I am using AutoCAD 2008 for this, I don't know how the smiley face got in there.

Posted

How do you mean present it in 3D? like a shop drawing for onsite an work?

and perhaps a screenshot could shed light on what your after

Posted

Here is a link to the screenshot of what I am trying to draw; I am mainly just experimenting with drawing ductwork in 3d for my own personal education and practice (at the MEP firm that I work at, we only do 2d, with some "fake 3d", isometric riser diagrams and such). Anyway, you can see the portion of the duct transition that I have not been able to create a surface for, I tried drawing an arc on the end of the round duct and tried sweeping it; that didn't really work out. I also thought edgesurf might do something, but apparently that function wants 4 edges to work with. Any ideas would be appreciated. Thank you.

 

 

http://picasaweb.google.com/ebalong/CADScreenshots#5256480900799915634

Posted

with acad 04 you are going to be a little limited. acad 08 gives you a few more options. Now you can use the loft command which will let you pick several cross sections. This would allow you to make one large duct run through several cross sections. The issue, if you used closed polylines you will get a solid. You should be able to either copy and scale down another one to subtract, or use the shell command, but the shell command wasnt working well for me.

 

If you want to use edgesurf you are going to need 4 defining curves. What i did was drew a RECTANGLE 14x14, exploded it, drew a circle dia 18, then created 4 arcs from this circle at its 4 quadrants. Alignment is very important. I had to rotate these ars 45degrees to line them up with the rectangle properly. draw lines from your arc end points to the line endpoints. That should give you the defining curves for edgesurf(which you can do in 04 or 08 the same).

 

One thing to note is surftab1 and surftab2.

 

Look at this drawing i just did

 

ductHelp2.jpg

 

 

DuctHelp.jpg

 

The two grey panels were done using what i just described with EDGESURF and SURFTAB1 was set to 6 and SURFTAB2 was set to 6. The two blue panels were dont the same way but SURFTAB1 and 2 were set to 15. You can see you will get much better resolution that way.

 

Since you are using 08, loft will make the entire duct run much easier and give you more control over the final shape with a lot less effort, and thats how i would recommend doing it.

Posted

Thanks, that should give me what I am looking for (or something close); I'll try some of the other techniques from previous posts (I should have done a search on this topic before posting a new thread, it seems like a lot of people have run into this before, sorry).

Posted
In my ductwork that I am attempting to render in 3d (in AutoCAD 2008), I have a square-to-round transition (a 14x14 square duct transitioning into an 18"diameter round duct). Does anybody know how to represent that in 3d? Lofting works for the four sides that each end at a point on the curve of the end of the round duct, but I don't know how to slap a surface on the other sides, because the surface is curved on the one end, and ending at a point on the other (not the best explanation, but anybody that works with sheetmetal or designs ductwork should be able to picture what I am after).

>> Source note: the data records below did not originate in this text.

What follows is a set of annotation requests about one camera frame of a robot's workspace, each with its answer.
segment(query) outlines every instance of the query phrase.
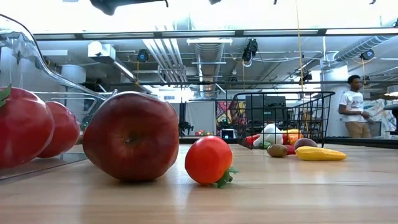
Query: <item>green leaf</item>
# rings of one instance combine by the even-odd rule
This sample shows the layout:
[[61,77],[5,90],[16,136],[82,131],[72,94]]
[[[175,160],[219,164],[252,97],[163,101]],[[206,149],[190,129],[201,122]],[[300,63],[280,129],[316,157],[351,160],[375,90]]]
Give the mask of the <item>green leaf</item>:
[[0,107],[4,106],[6,104],[6,98],[11,94],[11,84],[0,91]]
[[232,182],[233,177],[231,177],[230,173],[237,174],[239,171],[234,167],[230,167],[227,171],[224,172],[223,176],[220,180],[216,182],[217,188],[223,189],[228,182]]

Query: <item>ceiling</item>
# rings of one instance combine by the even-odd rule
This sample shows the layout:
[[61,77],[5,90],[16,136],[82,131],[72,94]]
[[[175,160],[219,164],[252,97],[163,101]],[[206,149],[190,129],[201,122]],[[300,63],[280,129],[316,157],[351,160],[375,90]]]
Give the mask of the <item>ceiling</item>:
[[[364,37],[358,36],[344,36],[344,37],[325,37],[326,40],[326,52],[337,52],[343,50],[345,47],[351,45],[359,39]],[[107,85],[111,83],[120,83],[121,75],[120,71],[111,65],[96,63],[94,60],[87,57],[89,40],[72,40],[72,41],[40,41],[39,47],[41,50],[68,50],[67,56],[51,56],[49,60],[56,63],[57,65],[75,64],[83,65],[86,68],[88,78],[100,78],[102,82]],[[118,59],[123,61],[128,69],[131,71],[137,71],[136,55],[140,49],[146,49],[146,45],[142,40],[104,40],[101,41],[103,44],[111,44],[116,49],[116,56]],[[183,59],[183,64],[186,67],[194,67],[192,62],[196,61],[195,47],[194,44],[187,44],[187,39],[177,39],[180,54]],[[291,75],[295,69],[299,68],[300,60],[295,59],[288,62],[258,62],[253,61],[250,67],[245,67],[237,61],[241,60],[242,52],[248,43],[247,38],[233,38],[232,44],[224,44],[224,54],[222,61],[226,64],[220,66],[220,74],[218,80],[228,81],[232,75],[232,71],[235,70],[235,77],[238,81],[289,81],[290,78],[295,78],[299,73]],[[298,37],[260,37],[257,38],[259,52],[256,58],[258,59],[269,59],[269,58],[292,58],[298,57],[299,51],[299,38]],[[305,58],[302,63],[310,61],[313,57],[322,57],[319,52],[323,51],[323,37],[302,37],[301,38],[301,51],[304,52]],[[398,38],[393,38],[377,47],[373,48],[376,58],[370,62],[366,62],[364,65],[361,63],[361,59],[351,59],[348,63],[349,74],[358,75],[378,75],[383,71],[398,66],[398,60],[383,60],[382,58],[398,58]],[[270,52],[291,52],[291,53],[270,53]],[[157,70],[157,62],[153,57],[146,63],[139,64],[139,70]],[[314,67],[312,70],[319,70],[320,67]],[[398,68],[389,71],[388,73],[397,73]],[[159,76],[157,74],[142,73],[139,75],[141,82],[159,82]],[[198,76],[190,77],[190,81],[199,81]],[[238,85],[230,88],[235,89],[248,89],[248,88],[273,88],[275,86],[270,85]]]

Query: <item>table surface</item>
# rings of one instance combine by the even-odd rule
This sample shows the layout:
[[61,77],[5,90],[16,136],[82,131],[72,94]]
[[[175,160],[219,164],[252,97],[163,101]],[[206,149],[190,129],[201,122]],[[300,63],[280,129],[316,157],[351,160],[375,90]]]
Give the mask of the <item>table surface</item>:
[[231,145],[240,173],[225,189],[189,178],[189,146],[163,177],[139,185],[81,161],[0,185],[0,223],[398,223],[398,150],[326,147],[348,158],[278,159]]

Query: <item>wire basket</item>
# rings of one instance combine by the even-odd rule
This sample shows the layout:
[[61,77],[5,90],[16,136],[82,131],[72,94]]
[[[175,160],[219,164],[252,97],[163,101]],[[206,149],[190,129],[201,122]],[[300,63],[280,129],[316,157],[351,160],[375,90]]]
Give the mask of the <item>wire basket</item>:
[[[297,94],[304,100],[295,106],[287,106],[283,95],[288,94]],[[234,95],[229,110],[239,143],[253,149],[264,148],[265,141],[269,144],[293,145],[300,138],[309,138],[323,147],[330,100],[334,94],[326,91],[301,91]]]

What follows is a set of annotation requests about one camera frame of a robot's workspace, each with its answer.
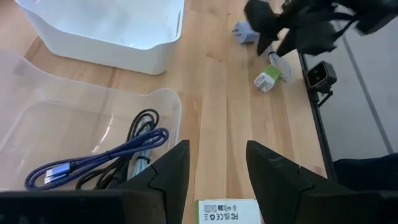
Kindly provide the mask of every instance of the usb cable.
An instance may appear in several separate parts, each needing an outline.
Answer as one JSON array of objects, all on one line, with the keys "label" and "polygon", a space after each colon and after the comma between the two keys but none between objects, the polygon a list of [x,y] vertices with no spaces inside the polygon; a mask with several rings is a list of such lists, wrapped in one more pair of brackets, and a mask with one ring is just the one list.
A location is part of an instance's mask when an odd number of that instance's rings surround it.
[{"label": "usb cable", "polygon": [[[129,161],[135,153],[159,147],[169,138],[167,129],[155,128],[159,122],[157,112],[155,121],[145,122],[137,128],[138,121],[143,117],[143,114],[147,116],[145,112],[148,111],[154,110],[144,110],[134,119],[127,135],[127,141],[124,144],[98,155],[64,159],[41,166],[26,177],[25,188],[27,190],[50,190],[84,176],[83,180],[79,180],[79,186],[76,185],[76,188],[79,189],[82,184],[98,175],[101,175],[101,177],[97,181],[96,189],[106,189],[114,181],[116,181],[116,185],[124,182],[127,179]],[[147,126],[150,126],[150,130],[143,133],[142,130]],[[116,160],[108,167],[92,171],[113,159]],[[35,181],[44,174],[44,185],[36,185]]]},{"label": "usb cable", "polygon": [[268,57],[271,65],[277,68],[280,71],[280,77],[284,81],[287,81],[292,74],[289,63],[286,61],[286,59],[281,58],[276,54],[276,52],[272,48],[272,45],[267,48],[266,52],[268,52]]}]

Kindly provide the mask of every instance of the wooden tabletop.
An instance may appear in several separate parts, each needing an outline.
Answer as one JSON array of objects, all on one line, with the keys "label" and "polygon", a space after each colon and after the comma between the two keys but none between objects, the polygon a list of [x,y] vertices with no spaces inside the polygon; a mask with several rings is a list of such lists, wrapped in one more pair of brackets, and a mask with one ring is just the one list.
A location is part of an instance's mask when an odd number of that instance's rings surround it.
[{"label": "wooden tabletop", "polygon": [[[63,58],[49,52],[12,0],[0,0],[0,50],[43,71],[110,88],[150,93],[176,90],[182,100],[180,139],[191,144],[184,223],[194,223],[197,199],[254,198],[246,167],[247,140],[256,140],[326,175],[299,58],[286,55],[293,78],[268,93],[254,79],[267,65],[254,46],[231,35],[247,0],[185,0],[183,34],[170,68],[159,76]],[[282,0],[272,1],[280,10]]]}]

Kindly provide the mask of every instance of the black object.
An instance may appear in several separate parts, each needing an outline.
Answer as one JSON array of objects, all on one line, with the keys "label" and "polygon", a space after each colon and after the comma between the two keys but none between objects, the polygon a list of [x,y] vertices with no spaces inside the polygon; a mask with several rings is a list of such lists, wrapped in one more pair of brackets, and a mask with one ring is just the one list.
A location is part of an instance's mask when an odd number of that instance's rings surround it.
[{"label": "black object", "polygon": [[398,222],[398,192],[355,192],[255,141],[248,141],[246,160],[267,224]]},{"label": "black object", "polygon": [[[337,6],[349,9],[353,15],[337,12]],[[282,57],[297,49],[300,53],[318,55],[330,52],[349,26],[358,21],[356,28],[362,35],[372,34],[388,24],[398,13],[398,0],[291,0],[282,5],[281,14],[272,11],[268,2],[249,0],[244,12],[252,29],[260,33],[257,54],[277,40],[283,28],[290,29],[277,49]],[[348,24],[335,30],[329,21],[343,20]]]},{"label": "black object", "polygon": [[[145,121],[145,118],[147,118],[147,121],[143,122],[142,125],[138,128],[139,123],[141,121]],[[138,113],[134,120],[131,122],[129,131],[127,133],[126,141],[129,141],[132,138],[140,135],[141,132],[145,130],[145,128],[147,128],[146,131],[155,129],[159,123],[159,118],[160,117],[158,112],[153,109],[145,109]],[[119,157],[105,168],[88,172],[87,174],[80,177],[75,187],[76,190],[80,190],[85,183],[97,176],[99,176],[99,178],[96,181],[94,189],[113,189],[119,186],[120,184],[127,181],[127,172],[130,160],[131,156]]]},{"label": "black object", "polygon": [[331,96],[333,96],[333,90],[330,88],[329,93],[319,102],[318,107],[320,108]]},{"label": "black object", "polygon": [[398,153],[371,159],[340,159],[333,164],[338,183],[351,190],[398,190]]},{"label": "black object", "polygon": [[331,86],[337,81],[335,69],[325,61],[308,70],[304,76],[309,89],[319,93],[329,93]]},{"label": "black object", "polygon": [[139,159],[143,159],[143,160],[147,161],[148,164],[150,164],[150,159],[146,156],[137,156],[136,160],[138,161]]},{"label": "black object", "polygon": [[0,193],[0,223],[181,223],[190,167],[182,141],[113,190]]}]

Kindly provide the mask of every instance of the blue braided cable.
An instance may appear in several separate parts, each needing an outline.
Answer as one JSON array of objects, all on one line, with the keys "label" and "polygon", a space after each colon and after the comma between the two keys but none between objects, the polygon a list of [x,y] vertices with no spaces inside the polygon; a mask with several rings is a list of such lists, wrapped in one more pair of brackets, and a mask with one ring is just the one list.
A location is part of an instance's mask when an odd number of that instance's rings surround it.
[{"label": "blue braided cable", "polygon": [[[167,129],[157,128],[144,134],[140,134],[124,144],[121,144],[120,146],[101,154],[50,162],[46,165],[36,168],[26,177],[25,188],[27,190],[50,190],[60,187],[117,157],[132,156],[136,152],[159,147],[163,145],[168,138],[169,131]],[[43,186],[37,186],[35,184],[35,181],[41,175],[45,174],[47,170],[64,163],[71,164],[71,172],[66,177],[59,178]]]}]

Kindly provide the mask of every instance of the transparent container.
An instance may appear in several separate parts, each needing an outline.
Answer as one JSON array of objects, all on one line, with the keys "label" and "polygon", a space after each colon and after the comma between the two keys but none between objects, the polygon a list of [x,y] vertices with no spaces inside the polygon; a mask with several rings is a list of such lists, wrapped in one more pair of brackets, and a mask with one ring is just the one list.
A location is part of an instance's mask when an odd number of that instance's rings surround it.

You do realize there are ductwork packages of CAD programs out there so you that are full 3D Applications, correct? Didn't know if you are doing this just out of fun, or if you run 3D ductwork all the time. :)

Posted

I'm primarily doing it for fun, but now that you mentioned it, are you referring to stuff like AutoCAD MEP, or add-ons to regular AutoCAD, or different stand-alone software entirely?

Posted

yes, MEP is one app. also CadDuct is another app, but that ties right into CNC machines for product output I believe.